*Work instructions:*
Give the data again exactly, stopping after the "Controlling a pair" line.

*Data:*
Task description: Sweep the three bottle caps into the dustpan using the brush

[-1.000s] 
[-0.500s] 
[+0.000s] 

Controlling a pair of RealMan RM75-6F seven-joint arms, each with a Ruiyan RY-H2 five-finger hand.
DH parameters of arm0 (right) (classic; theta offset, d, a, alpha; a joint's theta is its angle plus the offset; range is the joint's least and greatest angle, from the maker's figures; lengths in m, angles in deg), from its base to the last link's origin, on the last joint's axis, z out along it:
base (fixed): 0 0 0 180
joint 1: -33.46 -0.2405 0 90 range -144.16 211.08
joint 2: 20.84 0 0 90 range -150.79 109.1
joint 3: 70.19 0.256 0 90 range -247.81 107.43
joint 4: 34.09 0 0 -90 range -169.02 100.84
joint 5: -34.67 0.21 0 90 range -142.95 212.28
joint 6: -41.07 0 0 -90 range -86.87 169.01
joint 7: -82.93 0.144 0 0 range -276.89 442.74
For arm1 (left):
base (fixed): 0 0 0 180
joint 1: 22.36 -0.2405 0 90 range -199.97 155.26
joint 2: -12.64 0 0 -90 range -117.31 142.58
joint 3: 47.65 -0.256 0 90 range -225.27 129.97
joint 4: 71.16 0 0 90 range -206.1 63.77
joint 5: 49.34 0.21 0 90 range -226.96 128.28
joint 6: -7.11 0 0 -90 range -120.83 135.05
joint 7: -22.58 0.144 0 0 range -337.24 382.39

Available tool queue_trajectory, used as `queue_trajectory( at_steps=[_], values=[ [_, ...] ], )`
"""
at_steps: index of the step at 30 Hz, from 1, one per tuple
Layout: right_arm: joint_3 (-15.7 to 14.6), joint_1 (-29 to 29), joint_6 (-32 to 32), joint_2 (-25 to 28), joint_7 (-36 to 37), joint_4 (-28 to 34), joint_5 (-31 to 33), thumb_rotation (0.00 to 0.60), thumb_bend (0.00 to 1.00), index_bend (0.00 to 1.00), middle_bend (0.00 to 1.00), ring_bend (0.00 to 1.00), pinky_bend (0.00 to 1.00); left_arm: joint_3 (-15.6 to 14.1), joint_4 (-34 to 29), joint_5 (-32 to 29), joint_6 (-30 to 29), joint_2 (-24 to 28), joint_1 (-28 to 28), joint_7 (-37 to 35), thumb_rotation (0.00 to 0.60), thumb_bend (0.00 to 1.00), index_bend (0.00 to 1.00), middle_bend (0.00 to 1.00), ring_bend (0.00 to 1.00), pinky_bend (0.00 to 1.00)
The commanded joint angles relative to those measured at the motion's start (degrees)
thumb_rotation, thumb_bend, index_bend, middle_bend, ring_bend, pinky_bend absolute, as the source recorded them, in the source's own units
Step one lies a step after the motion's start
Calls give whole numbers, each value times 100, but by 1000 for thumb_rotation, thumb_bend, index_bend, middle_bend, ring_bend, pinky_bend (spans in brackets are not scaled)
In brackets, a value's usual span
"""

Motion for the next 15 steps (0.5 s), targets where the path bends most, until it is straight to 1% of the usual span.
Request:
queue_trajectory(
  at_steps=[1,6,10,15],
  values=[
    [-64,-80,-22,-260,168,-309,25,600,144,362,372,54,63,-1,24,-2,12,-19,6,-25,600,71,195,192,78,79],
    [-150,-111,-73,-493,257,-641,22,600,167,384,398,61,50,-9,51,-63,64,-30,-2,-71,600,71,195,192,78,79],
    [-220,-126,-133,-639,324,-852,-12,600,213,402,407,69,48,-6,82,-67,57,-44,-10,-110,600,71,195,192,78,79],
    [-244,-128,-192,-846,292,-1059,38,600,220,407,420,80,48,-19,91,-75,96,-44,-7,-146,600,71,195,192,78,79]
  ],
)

*Output:*
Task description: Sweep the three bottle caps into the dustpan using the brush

[-1.000s] 
[-0.500s] 
[+0.000s] 

Controlling a pair of RealMan RM75-6F seven-joint arms, each with a Ruiyan RY-H2 five-finger hand.

Nothing more belongs to this exercise.